また、脱走犯の一部は刑務所の正門から脱出したとも言われている。これも看守の内通を疑わせる一要因だ。
パラグアイ紙によると、同国法務省は同国検察に、PCC構成員側から刑務職員に対して合計8万ドルの贈賄があったと報告した。
セシリア・ペレス法相はラジオ局に、「脱走計画は一朝一夕のものではない。『刑務所管理当局が完全に欺かれ、脱走を感知できなかった』はずはない。明らかに管理当局側の一部と犯罪者たちが結託していた」と語った。刑務所職員30人と地区管理者1人は脱走に手を貸した疑いで逮捕された。
また、マット・グロッソ・ド・スル州法務治安局は19日、パラグアイ当局と情報を共有していると発表。国境地帯最大都市のポンタ・ポラン市とドウラード市の警備は強化されている。20日午前中にはブラジル人逃亡者1人が再逮捕された。

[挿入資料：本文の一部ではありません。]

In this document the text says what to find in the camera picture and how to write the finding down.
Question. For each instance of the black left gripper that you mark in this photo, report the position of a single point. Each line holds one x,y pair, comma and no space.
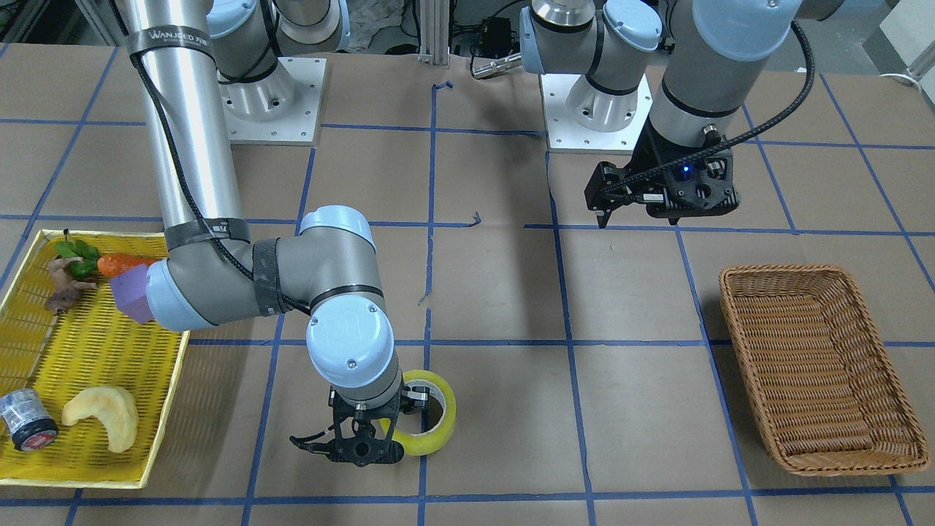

ブラジルのセルジオ・モロ法相も、連邦政府がパラグアイと国境を接する各州と協力し、逃亡者のブラジル入国を阻止していると語った。ブラジルの法務省と検察は19日午後4時、マット・グロッソ・ド・スル州とパラグアイの間の国境閉鎖を発表したが、数時間後には方針を変え、検問強化に止めた。マット・グロッソ・ド・スル州とパラグアイの国境は500kmに及ぶ。